The Keystone XL oil pipeline is still on hold. A bill in the U.S. Senate to bypass a State Department review and approve the controversial project failed to gather enough support last night. Pipeline backers fell just one vote short of the 60 needed. As NPR's Jeff Brady reports, supporters vowed to come back and hold another vote.

JEFF BRADY, BYLINE: Republicans will become the majority party in the Senate next year. Jack Gerard, at the American Petroleum Institute, says then, a bill approving the Keystone XL will have a better chance of passing.

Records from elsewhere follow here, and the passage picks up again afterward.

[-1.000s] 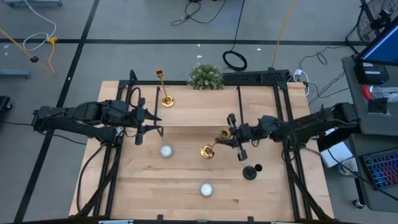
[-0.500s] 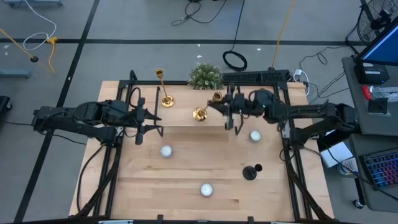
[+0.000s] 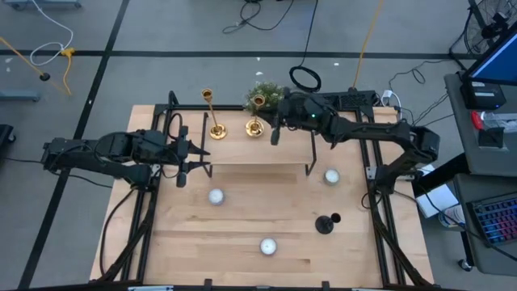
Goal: Pick & Place candle stick holders
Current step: Align the gold candle holder with the gold candle holder on the shelf
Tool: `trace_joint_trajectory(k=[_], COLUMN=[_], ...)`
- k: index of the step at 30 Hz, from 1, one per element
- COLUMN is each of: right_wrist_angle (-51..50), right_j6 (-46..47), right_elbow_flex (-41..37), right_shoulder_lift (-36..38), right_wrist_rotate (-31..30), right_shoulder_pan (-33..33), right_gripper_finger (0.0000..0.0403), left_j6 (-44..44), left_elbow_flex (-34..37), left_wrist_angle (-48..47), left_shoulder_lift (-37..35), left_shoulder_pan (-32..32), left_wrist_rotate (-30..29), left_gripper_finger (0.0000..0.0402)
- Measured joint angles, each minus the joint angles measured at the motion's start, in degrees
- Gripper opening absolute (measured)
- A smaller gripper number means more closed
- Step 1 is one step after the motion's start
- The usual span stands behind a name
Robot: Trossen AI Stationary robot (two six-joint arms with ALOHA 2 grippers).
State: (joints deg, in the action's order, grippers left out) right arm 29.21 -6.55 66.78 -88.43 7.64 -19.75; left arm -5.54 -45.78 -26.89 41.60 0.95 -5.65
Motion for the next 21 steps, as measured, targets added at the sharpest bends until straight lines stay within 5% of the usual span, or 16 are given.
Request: trace_joint_trajectory(k=[21], right_wrist_angle=[0.18], right_j6=[2.76], right_elbow_flex=[0.05], right_shoulder_lift=[-2.44], right_wrist_rotate=[0.11], right_shoulder_pan=[-0.92], right_gripper_finger=[0.0021], left_j6=[0.23], left_elbow_flex=[0.0], left_wrist_angle=[0.0], left_shoulder_lift=[0.01], left_shoulder_pan=[0.04], left_wrist_rotate=[-0.02], left_gripper_finger=[0.0136])
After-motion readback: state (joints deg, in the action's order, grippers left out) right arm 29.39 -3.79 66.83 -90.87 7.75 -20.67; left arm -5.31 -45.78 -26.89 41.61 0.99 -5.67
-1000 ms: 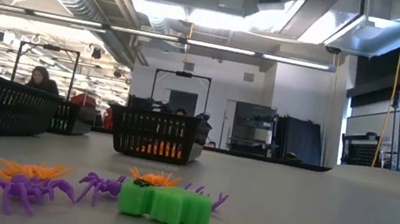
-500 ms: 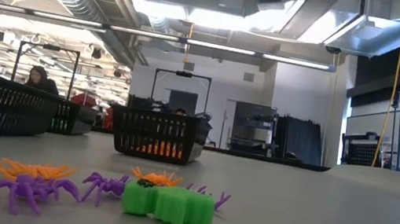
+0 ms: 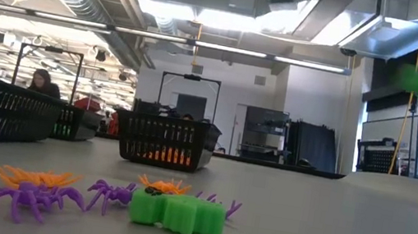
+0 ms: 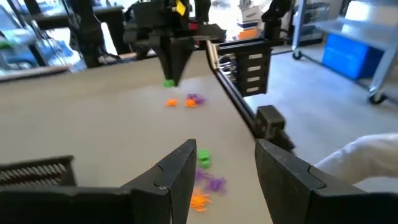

JACK GERARD: We fully expect that Congress will reconsider this early in the next Congress. And we expect it's going to reach the president's desk. The issue is not going away. And we're not going to give up until the pipeline's built.

BRADY: The Keystone XL would move up to 830,000 barrels of oil a day from Western Canada south to refineries on the U.S. Gulf Coast. The government estimates it would create 42,000 jobs during construction. Once built, it would employ about 50 people. TransCanada, the company behind the pipeline, assumed the project would be moving oil by now. But executives didn't anticipate an aggressive opposition campaign from environmental groups. They call the oil from Alberta's tar sands dirty because producing it creates more pollution than traditional drilling methods. The environmentalists are now focused back on the White House. Jane Kleeb, with the group Bold Nebraska, says she wants the administration to reject the pipeline soon.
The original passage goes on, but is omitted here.